On most nights of the week, people drink from cans in the backyard and lounge around on old couches until the band strums its first chords. Then they crowd into the 100-person capacity venue, prepared to be surprised.

Scibelli helps run DRKMTTR, and Idle Bloom has played there in the past, but during a recent rehearsal session, the band’s four members crowd into a windowless room alongside their abused equipment. Bedsheets and worn carpeting along the walls and floor lend bare acoustic treatment, and the music stops cold when a wonky cable craps out. “Real life: We have shitty gear,” says Scibelli. But then everything’s working again, and the band launches into the kind of thunderous melody that draws comparisons to the Breeders and Get Up Kids, with hot-blooded riffs that dance over distorted fuzz to evoke Explosions in the Sky.

“Our scene is definitely more raw,” says Scibelli, comparing bands like hers to the country-driven major label system. “But everyone has their own studio or DIY recording setup. It’s pretty great.”

That Idle Bloom has a scene at all owes some gratitude to the high-profile acts that have given Nashville a shot of rock credibility. Kings of Leon formed in Nashville, while Jack White and the Black Keys are two of the city’s high-profile transplants. Collectively they’ve helped break the “Nashville curse,” the old idea that Nashville rock bands couldn’t connect with a national audience. “The first several bands that got signed out of Nashville – giant contracts – their albums tanked and they were dropped,” says Todd Ohlhauser, who owns Cannery Ballroom, Mercy Lounge and High Watt, three interconnected venues that cater to a rock audience. “If you were a band here and you got signed, you didn’t tell anybody you were from Nashville.”

Ohlhauser finds it easier to book rock acts today than it was a decade ago since there are simply more to choose from. But years back, it was borderline treasonous for local musicians to dabble with grittier sounds. “Once they switched over to rock music, they were almost blacklisted in the Seventies and some of the Eighties,” says Ferguson. “It was always kind of like a keep-it-a-country town.”

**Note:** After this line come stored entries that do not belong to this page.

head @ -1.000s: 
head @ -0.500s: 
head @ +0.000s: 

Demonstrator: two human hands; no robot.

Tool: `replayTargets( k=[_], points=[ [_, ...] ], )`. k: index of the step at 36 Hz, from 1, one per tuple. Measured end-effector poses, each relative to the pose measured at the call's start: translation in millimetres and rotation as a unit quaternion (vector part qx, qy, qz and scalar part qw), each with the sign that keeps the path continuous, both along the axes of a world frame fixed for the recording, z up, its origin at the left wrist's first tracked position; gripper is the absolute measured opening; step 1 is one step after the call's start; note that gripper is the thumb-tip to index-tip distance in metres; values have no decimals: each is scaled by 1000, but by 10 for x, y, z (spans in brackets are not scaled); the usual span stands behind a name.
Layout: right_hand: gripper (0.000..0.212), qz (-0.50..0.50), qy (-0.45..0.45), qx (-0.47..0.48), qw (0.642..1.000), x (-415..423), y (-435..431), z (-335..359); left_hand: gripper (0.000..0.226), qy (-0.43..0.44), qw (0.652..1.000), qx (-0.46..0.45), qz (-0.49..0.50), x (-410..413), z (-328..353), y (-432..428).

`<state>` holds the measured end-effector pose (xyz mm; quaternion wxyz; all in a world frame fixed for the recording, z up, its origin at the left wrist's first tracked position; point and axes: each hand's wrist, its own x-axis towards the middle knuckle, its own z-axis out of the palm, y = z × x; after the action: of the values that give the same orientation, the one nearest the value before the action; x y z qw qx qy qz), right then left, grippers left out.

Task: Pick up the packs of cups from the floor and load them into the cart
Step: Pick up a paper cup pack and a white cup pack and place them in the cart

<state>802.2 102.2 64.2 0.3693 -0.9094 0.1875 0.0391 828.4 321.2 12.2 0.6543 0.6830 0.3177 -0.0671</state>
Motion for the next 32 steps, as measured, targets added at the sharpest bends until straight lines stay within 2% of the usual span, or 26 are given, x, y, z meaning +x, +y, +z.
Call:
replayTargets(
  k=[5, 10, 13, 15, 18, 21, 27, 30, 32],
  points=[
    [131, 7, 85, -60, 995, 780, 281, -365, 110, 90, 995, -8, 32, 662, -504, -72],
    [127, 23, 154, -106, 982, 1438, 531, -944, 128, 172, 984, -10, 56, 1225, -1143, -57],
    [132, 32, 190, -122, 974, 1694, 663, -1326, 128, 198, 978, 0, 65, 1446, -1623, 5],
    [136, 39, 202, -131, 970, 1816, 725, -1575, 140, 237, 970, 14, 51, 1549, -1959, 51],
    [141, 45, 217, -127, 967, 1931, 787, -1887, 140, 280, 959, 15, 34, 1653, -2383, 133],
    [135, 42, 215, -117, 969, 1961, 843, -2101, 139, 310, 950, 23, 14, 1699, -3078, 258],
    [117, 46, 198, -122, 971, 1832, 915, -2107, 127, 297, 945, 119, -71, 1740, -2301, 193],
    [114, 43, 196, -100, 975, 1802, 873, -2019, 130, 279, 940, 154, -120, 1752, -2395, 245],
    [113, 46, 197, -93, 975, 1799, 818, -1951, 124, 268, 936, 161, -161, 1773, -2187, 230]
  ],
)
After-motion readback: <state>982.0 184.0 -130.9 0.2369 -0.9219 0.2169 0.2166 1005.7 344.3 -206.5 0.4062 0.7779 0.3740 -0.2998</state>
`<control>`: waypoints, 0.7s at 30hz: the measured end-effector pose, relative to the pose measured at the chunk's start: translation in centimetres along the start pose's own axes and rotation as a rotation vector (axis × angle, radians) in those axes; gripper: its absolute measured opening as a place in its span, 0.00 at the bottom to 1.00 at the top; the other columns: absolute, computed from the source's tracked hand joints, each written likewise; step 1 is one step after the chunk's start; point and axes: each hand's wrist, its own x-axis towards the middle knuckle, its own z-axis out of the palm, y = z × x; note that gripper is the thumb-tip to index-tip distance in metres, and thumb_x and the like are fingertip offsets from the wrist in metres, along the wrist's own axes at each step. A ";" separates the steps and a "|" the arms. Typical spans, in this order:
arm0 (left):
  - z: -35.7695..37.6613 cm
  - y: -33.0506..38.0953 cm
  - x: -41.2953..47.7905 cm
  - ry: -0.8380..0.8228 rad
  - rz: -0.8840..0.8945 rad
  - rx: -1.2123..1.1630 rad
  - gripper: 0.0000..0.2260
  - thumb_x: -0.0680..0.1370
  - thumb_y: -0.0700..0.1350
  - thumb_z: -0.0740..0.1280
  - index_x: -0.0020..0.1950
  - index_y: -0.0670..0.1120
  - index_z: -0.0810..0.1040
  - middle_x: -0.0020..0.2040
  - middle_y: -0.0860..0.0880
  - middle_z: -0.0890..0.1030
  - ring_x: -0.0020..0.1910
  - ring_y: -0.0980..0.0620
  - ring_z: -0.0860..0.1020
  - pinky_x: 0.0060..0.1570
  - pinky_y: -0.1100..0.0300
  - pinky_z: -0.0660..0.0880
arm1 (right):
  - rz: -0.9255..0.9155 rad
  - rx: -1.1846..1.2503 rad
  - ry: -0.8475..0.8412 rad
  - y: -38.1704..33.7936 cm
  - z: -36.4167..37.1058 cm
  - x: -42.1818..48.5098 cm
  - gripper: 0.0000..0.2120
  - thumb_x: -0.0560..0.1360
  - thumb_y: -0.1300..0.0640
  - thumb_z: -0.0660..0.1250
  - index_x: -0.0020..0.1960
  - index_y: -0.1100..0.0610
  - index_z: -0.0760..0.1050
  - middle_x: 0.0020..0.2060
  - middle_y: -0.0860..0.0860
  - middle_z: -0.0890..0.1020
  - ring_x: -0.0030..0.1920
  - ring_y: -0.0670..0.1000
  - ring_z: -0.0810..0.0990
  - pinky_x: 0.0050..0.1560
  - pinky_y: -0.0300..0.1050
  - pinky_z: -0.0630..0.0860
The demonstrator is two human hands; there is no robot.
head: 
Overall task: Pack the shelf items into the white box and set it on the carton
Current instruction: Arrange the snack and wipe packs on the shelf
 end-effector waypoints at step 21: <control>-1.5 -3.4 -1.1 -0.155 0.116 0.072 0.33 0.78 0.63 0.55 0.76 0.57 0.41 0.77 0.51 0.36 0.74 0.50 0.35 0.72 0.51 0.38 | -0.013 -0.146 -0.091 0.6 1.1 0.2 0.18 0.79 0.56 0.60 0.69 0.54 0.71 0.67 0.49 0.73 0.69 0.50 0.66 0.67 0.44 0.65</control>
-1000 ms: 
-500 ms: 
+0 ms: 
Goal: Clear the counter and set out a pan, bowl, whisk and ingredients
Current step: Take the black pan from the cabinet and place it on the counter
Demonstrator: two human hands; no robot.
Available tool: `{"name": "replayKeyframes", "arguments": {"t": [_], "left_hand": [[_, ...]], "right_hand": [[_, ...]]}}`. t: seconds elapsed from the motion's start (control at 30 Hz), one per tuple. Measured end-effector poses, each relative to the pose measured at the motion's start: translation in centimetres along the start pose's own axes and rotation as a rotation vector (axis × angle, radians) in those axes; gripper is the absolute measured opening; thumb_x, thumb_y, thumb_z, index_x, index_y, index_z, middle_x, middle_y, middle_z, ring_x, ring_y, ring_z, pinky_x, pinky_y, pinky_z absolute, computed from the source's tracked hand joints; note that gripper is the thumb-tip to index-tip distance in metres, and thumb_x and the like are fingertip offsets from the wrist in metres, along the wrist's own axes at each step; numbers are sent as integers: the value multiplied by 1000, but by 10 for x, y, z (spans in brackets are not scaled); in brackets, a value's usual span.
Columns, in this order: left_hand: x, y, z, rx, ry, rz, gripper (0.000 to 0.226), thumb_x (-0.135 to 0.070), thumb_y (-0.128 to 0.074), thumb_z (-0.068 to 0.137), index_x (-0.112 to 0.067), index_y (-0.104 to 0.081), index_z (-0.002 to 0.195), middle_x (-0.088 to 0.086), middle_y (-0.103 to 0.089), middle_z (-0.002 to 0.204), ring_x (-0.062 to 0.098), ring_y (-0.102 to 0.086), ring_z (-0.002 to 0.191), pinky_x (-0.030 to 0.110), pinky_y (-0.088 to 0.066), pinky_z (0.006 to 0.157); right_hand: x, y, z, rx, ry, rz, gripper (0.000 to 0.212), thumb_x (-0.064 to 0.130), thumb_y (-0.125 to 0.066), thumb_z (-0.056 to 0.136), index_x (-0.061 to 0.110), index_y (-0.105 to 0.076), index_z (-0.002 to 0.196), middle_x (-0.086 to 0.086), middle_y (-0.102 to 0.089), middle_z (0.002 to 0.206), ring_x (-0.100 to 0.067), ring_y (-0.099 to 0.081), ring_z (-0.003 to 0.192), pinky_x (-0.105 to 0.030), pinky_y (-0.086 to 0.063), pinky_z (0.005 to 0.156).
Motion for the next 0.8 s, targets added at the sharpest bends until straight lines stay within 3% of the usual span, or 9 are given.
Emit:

Along with the new wave of egalitarian music sensibility, musicians of all stripes are migrating to Nashville to tap resources they can’t find as easily in New York or elsewhere, such as cheap recording and pop-up house venues. The guy changing your oil at Jiffy Lube might play guitar better than the band you listened to on the radio on the drive there.

“The caliber of people that this city attracts makes everything more competitive in a friendly way,” says Grant Gustafson, who sings and plays baritone guitar for Blank Range, a band that started with house shows before graduating to opening slots with Spoon and Drive-By Truckers. And without label execs to answer to, musicians can swing with impunity. “There is an Americana country scene, and there’s a rock scene,” Gustafson says. “All the people in both of those play in each other’s bands and go to each other’s shows, so it all kind of boils together.”

And that’s where underground rock might save Nashville from becoming a honky tonk novelty. It’s putting the emphasis back on what the city has always valued: the song, regardless of genre. “There’s a great punk-rock scene here, a great Americana scene, a great indie scene, and a great pop scene,” says Ohlhauser. “But if there’s one thing that defines the [Nashville sound], it’s that bands here have really good songs.”

It’s the tradition of Loretta Lynn or Kris Kristofferson, Nashville greats who fused poetry with melody. What the underground musicians are realizing is that they don’t need a major label to help them do that. In fact, they might be better off without one.